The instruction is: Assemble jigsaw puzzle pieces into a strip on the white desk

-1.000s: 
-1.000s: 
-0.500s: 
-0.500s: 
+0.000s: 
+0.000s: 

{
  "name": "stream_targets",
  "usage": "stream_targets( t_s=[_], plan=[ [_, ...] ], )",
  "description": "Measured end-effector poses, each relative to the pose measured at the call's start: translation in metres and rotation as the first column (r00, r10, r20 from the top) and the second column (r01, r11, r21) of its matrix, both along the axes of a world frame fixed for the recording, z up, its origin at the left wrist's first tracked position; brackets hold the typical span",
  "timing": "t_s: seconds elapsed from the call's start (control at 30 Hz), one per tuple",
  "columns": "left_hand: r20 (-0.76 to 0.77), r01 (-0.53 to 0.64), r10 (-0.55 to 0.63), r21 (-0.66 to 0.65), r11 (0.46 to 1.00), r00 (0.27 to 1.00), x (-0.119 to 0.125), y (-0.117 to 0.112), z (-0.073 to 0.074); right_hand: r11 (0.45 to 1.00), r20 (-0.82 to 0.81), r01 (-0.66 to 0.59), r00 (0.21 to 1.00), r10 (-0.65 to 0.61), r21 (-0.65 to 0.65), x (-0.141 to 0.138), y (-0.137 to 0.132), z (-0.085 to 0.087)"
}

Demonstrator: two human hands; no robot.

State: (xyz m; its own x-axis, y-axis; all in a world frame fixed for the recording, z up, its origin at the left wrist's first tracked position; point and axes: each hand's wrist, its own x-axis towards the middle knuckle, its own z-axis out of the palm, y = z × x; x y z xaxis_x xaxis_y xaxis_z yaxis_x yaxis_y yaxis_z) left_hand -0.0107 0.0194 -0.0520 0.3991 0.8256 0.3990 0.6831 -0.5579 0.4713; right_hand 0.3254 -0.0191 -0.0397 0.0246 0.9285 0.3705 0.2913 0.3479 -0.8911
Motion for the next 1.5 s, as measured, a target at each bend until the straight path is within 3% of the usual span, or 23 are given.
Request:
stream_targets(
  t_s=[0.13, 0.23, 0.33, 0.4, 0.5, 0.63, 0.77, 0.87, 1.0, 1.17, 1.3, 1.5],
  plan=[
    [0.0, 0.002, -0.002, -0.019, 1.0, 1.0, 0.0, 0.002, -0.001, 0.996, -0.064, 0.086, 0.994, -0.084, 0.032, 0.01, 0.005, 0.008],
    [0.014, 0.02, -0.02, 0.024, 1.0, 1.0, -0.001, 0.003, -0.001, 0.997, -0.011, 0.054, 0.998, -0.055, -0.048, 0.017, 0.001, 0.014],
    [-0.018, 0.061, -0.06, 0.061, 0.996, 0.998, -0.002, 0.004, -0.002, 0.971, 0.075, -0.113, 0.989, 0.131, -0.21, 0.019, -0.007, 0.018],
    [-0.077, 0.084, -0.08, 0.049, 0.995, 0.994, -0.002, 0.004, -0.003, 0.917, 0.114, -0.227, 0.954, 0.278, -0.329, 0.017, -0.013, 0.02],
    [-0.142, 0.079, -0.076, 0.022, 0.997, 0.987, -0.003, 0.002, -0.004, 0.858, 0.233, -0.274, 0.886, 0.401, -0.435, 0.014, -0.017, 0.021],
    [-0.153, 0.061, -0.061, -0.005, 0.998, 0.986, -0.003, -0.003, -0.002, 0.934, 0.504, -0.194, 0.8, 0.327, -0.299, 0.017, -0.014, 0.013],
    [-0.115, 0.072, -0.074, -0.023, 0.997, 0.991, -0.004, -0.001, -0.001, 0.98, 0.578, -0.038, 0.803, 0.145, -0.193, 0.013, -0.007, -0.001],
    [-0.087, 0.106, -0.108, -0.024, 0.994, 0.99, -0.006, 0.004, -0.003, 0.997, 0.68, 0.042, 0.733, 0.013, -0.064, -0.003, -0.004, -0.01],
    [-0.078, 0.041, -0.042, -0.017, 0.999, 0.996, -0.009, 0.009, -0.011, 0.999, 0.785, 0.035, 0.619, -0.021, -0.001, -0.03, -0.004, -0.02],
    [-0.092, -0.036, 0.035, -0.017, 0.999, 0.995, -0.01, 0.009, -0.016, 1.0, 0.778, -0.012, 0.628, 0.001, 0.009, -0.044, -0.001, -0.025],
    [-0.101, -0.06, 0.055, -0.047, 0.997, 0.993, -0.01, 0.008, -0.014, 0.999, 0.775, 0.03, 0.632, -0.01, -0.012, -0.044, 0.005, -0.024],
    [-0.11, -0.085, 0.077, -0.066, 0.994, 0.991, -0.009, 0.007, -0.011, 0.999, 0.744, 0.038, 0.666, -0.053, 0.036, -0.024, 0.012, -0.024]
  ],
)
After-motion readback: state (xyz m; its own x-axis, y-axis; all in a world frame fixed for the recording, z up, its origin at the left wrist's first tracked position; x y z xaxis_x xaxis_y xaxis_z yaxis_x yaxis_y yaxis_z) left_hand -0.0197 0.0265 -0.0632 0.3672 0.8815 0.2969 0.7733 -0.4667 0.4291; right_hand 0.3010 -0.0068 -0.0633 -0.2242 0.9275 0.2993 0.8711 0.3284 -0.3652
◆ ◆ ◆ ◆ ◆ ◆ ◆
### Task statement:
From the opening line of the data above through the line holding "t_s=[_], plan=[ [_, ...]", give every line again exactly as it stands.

### Solution to the exercise:
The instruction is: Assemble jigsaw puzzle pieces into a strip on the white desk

-1.000s: 
-1.000s: 
-0.500s: 
-0.500s: 
+0.000s: 
+0.000s: 

{
  "name": "stream_targets",
  "usage": "stream_targets( t_s=[_], plan=[ [_, ...] ], )",

The generated output is now complete.